When all things are taken into account, this has to be one of the strangest popular science books ever written. It is not so much a history of science book, as a personal vendetta. You would think that Einstein had personally done something extremely unpleasant to Keith Ashworth from the vehemence with which he attacks the man and his theories. Compare this with many modern biographies of Newton, which certainly don't pull the punches in making it clear what an unpleasant person he was, nor do they fail to show where his science was plain wrong, but you don't get a feeling of distaste about the person covered. With this book it appears to be personal - Ashworth really doesn't like Einstein and it shows.
Apart from taking on the man, Ashworth's main point is to disprove special and general relativity. This is not a task for the faint hearted, so I wondered what Ashworth's credentials were - there are no biographical details in the book (the flap that would normally provide them only gives a credit for the illustrations) so it is difficult for the reader to judge where he is coming from. On enquiring, Ashworth has secondary school physics. In itself this isn't a problem for a popular science writer. Bill Bryson, for example wouldn't claim to know anything about science, yet his A Short History of Nearly Everything is excellent. However, there are worrying flaws that emerge early on in What Einstein.
One is Ashworth's history of science. In his introduction, complaining about the adulation that Einstein has received, he comments that Einstein is still revered as a genius 'equal in stature to the more circumspect great men of science typified by Galileo and Newton.' While there's no doubt these two were the great amonst greats, to call either of them circumspect shows a lack of knowledge of history of science.

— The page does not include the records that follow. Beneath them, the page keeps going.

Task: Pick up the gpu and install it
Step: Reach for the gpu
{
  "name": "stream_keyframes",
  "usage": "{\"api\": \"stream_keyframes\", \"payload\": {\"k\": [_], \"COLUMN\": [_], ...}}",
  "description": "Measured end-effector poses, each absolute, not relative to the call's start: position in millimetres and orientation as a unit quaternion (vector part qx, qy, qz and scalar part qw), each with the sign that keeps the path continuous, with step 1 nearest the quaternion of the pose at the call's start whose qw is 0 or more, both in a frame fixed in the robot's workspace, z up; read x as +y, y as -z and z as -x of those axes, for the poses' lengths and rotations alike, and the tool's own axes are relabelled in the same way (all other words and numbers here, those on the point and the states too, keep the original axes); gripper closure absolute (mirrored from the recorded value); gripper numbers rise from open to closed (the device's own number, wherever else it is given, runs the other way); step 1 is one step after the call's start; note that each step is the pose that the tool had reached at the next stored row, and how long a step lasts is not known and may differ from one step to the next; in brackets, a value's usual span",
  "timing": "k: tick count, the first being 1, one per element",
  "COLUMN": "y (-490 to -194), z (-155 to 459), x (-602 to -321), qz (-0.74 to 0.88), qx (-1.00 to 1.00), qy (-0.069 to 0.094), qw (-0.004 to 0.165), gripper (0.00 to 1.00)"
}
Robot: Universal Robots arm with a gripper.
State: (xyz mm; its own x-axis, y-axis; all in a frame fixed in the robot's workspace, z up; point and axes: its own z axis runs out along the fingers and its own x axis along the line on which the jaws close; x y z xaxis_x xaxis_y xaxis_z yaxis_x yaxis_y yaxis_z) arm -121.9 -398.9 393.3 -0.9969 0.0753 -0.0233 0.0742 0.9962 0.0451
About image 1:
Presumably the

Galileo was one of the most blatant self-publicists in science, while Newton's vitriolic attacks on other scientists were hardly the mark of a circumspect man. The unease soon also stretches to Ashworth's solidity in physics. He repeatedly refers to relativity in early chapters as if the relativity in 'special relativity' referred to the relativity of space and time, rather than the same context as Galilean relativity. After slating Aristotle (fairly) he speaks of centrifugal force, a misunderstanding that perpetuates Aristotle's ideas of motion, as if it had the same validity as centripetal force, and he repeatedly seems to miss the basis on Maxwell's derivation of the electromagnetic nature of light that require it to move at constant speed.

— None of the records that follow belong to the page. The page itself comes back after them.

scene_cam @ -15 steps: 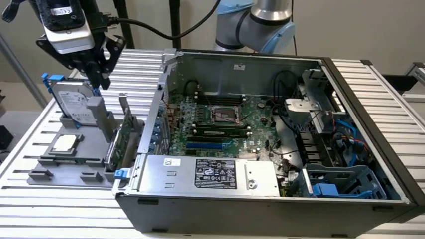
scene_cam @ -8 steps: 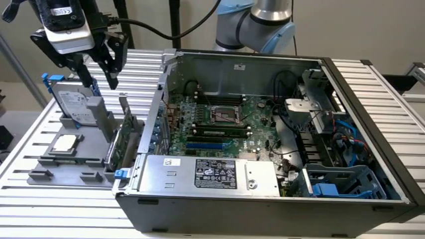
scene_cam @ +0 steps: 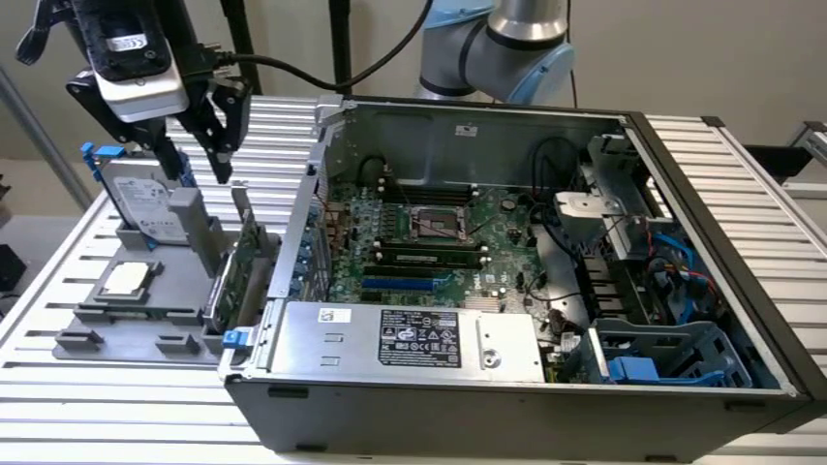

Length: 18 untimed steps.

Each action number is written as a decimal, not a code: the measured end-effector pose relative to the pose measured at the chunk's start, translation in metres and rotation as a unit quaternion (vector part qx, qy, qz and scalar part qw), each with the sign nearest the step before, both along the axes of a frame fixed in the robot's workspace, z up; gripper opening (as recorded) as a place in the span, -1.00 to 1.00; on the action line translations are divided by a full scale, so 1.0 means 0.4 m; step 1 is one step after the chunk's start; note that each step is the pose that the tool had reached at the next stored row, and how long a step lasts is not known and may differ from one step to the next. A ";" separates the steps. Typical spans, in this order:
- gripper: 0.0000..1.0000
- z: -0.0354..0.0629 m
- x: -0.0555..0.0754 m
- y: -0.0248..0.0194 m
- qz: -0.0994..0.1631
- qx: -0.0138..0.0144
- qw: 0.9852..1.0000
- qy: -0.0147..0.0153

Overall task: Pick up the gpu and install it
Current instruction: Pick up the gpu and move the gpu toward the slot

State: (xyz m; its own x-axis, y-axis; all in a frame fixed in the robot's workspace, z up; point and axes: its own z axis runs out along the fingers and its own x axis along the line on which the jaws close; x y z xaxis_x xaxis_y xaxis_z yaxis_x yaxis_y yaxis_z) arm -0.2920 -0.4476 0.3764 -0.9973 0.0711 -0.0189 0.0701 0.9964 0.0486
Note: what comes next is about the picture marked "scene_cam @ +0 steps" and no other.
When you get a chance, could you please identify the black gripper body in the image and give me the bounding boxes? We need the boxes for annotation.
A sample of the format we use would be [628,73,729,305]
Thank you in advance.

It would be tedious to mention every suspect comment but take this one, trying to show that the symmetrical nature of relativity is false: '... when he first became obsessed with relative motion [Einstein] would often facetiously enquire about a train's departure time by asking some bewildering question such as "What time does the station leave the train?" Although he regarded such banter as the key to understanding relativity, it never troubled him that the passengers on the platform, unlike those on the train, are not subject to any perceptible additional force due to the station's acceleration relative to the train.' Given that the people are on the Earth, which has rather more mass than the train, it's hardly surprising that the force (proportional as it is to mass) they feel is imperceptible. It doesn't mean it isn't there.

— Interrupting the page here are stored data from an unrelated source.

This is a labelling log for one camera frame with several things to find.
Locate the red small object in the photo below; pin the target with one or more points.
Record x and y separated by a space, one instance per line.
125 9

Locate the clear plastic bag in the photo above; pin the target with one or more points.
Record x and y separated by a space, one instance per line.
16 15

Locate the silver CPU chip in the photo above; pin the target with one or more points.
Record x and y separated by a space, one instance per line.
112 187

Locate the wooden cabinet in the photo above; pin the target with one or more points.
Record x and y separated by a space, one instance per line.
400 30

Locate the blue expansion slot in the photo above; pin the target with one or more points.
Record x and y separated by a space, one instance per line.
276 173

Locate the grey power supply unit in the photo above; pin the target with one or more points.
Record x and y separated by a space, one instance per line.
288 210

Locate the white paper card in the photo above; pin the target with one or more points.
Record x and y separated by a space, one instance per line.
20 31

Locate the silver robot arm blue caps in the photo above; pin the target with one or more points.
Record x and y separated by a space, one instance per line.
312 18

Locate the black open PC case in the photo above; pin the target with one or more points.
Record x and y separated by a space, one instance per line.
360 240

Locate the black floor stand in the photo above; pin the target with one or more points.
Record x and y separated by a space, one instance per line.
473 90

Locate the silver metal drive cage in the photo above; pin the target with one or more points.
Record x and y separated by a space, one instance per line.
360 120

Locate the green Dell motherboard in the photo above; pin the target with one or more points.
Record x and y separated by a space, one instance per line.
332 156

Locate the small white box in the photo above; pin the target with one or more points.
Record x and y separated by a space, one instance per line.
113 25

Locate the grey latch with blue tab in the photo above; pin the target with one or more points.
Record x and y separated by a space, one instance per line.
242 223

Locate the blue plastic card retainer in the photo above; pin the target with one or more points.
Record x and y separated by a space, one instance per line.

The book starts with a couple of chapters of biography on Einstein, which (if you accept the animosity) matches the generally told story, before launching into its first theoretical chapter on the nature of relativity. There's a lot of theory. The book has 389 pages before you get to the index and these are tight packed with relatively small text. Points are made at great length, often with nowhere near enough context and rather too much working for a popular science book - if it weren't for the constant attacks on Einstein, and the emotive adjectives and adverbs, it feels in places more like an elementary textbook than a popular science title. Unfortunately on a fairly regular basis there is a statement that suggests the author doesn't really understand the subject, and is basing his arguments on a false premise. So, for example, in his description of time dilation he says 'Astonishingly, when Einstein had claimed that the faster one moves relative to the speed of light, the slower time passes... he had negligently failed to realise than one cannot move relative to speed.' This totally misses the point. The relative velocity is relative to another observer, not 'relative to the speed of light.' Similarly he argues against time dilation as if the time dilation occurs in the frame of reference of the person for whom the dilation is observed, rather than the frame of reference of the 'fixed' observer. This certainly renders special relativity nonsensical - but it's not what Einstein said.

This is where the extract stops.